■ **Dataset excerpt**
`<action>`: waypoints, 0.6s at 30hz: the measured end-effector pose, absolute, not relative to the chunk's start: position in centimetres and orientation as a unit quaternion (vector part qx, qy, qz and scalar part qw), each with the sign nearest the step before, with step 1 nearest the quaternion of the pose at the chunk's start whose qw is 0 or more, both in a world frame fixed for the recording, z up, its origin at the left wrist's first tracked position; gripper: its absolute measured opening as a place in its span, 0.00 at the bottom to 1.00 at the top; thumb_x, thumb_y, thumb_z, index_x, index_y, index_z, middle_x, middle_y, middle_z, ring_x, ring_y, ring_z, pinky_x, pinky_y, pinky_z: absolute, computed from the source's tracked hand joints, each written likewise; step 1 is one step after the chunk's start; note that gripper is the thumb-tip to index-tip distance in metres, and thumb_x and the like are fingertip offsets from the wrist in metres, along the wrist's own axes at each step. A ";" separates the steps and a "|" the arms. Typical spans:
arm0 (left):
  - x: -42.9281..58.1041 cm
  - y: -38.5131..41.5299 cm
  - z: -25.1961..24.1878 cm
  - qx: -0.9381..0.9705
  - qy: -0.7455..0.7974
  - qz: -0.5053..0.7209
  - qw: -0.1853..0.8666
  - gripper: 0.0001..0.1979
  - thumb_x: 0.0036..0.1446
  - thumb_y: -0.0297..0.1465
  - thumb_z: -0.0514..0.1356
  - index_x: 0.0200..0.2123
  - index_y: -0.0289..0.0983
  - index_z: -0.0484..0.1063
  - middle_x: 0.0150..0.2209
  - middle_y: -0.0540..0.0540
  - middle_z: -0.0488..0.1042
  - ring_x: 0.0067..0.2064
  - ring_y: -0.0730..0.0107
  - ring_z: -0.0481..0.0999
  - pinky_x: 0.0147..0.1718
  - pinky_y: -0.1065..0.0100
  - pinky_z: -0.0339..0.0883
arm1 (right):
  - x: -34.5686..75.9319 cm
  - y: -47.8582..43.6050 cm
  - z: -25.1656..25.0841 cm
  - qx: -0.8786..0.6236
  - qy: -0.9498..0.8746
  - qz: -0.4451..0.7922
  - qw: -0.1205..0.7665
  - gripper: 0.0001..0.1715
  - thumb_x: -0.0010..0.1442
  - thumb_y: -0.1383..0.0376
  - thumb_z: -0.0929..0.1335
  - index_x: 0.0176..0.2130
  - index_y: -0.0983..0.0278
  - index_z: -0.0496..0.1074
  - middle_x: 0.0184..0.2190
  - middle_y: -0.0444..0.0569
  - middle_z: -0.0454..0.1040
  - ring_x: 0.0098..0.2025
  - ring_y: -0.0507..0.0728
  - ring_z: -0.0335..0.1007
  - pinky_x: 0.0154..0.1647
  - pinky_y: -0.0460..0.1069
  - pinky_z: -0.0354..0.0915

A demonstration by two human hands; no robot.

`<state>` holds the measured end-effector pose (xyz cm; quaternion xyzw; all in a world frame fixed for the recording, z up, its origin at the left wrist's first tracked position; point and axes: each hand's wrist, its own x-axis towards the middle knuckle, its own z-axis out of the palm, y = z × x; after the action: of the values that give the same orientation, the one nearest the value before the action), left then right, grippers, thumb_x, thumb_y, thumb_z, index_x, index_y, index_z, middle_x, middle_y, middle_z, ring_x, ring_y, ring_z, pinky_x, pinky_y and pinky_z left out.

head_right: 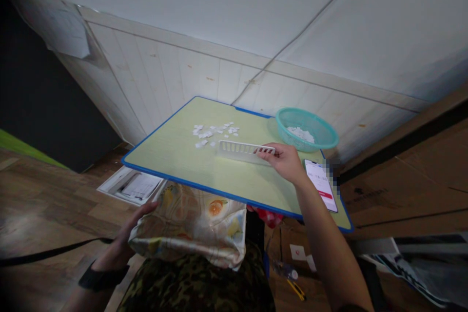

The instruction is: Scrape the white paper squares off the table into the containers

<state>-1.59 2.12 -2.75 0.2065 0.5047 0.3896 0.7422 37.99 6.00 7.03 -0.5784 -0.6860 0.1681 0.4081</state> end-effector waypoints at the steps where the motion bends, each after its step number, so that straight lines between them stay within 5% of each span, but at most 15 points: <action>1: -1.5 2.1 -2.7 0.203 0.504 0.387 0.745 0.18 0.50 0.30 0.67 0.47 0.38 0.78 0.32 0.45 0.86 0.36 0.52 0.85 0.31 0.63 0.78 | 38.1 6.2 7.0 -0.581 -0.683 0.162 0.412 0.16 0.55 0.55 0.72 0.38 0.64 0.80 0.32 0.48 0.81 0.30 0.55 0.73 0.31 0.48 0.66; 9: -1.0 2.0 -0.9 0.181 0.548 0.424 0.698 0.17 0.47 0.25 0.67 0.42 0.44 0.79 0.25 0.51 0.83 0.36 0.55 0.85 0.27 0.69 0.76 | 36.2 7.6 6.3 -0.559 -0.695 0.191 0.409 0.16 0.56 0.55 0.71 0.38 0.64 0.80 0.33 0.49 0.81 0.30 0.55 0.74 0.31 0.48 0.66; 18: -0.7 1.7 0.5 0.161 0.569 0.435 0.679 0.21 0.44 0.24 0.68 0.45 0.42 0.78 0.28 0.50 0.84 0.47 0.54 0.81 0.38 0.68 0.76 | 37.2 6.3 6.7 -0.568 -0.679 0.184 0.426 0.14 0.54 0.56 0.73 0.37 0.63 0.81 0.32 0.48 0.81 0.31 0.55 0.74 0.31 0.47 0.66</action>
<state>-0.65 1.73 0.49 0.1608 0.5693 0.4354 0.6786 37.18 6.27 6.69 -0.5681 -0.6793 0.1842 0.4265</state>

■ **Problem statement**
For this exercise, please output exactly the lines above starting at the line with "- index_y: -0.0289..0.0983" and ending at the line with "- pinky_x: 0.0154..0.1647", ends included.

■ **Expected answer**
  - index_y: -0.0289..0.0983
  - index_z: -0.0484..0.1063
  - middle_x: 0.0150..0.2209
  - middle_y: -0.0540..0.0540
  - middle_z: -0.0488..0.1042
  - ring_x: 0.0067..0.2064
  - ring_y: -0.0730..0.0107
  - ring_z: -0.0481..0.0999
  - pinky_x: 0.0147..0.1718
  - pinky_y: -0.1065..0.0100
  - pinky_z: -0.0339..0.0883
arm1 (right):
  - x: -34.5686..75.9319 cm
  - y: -47.8582..43.6050 cm
  - z: -25.1656..25.0841 cm
  - qx: -0.8786..0.6236
  - qy: -0.9498..0.8746
  - qz: -0.4451..0.7922
  - qw: -0.1205..0.7665
  - gripper: 0.0001..0.1715
  - thumb_x: -0.0010..0.1442
  - thumb_y: -0.1383..0.0376
  - thumb_z: -0.0929..0.1335
  - index_x: 0.0176..0.2130
  - index_y: -0.0983..0.0278
  - index_z: -0.0496..0.1074
  - middle_x: 0.0184..0.2190
  - middle_y: -0.0444..0.0569
  - middle_z: -0.0454..0.1040
  - ring_x: 0.0098..0.2025
  - ring_y: -0.0507..0.0728
  - ring_z: -0.0335..0.1007
  - pinky_x: 0.0154..0.1647

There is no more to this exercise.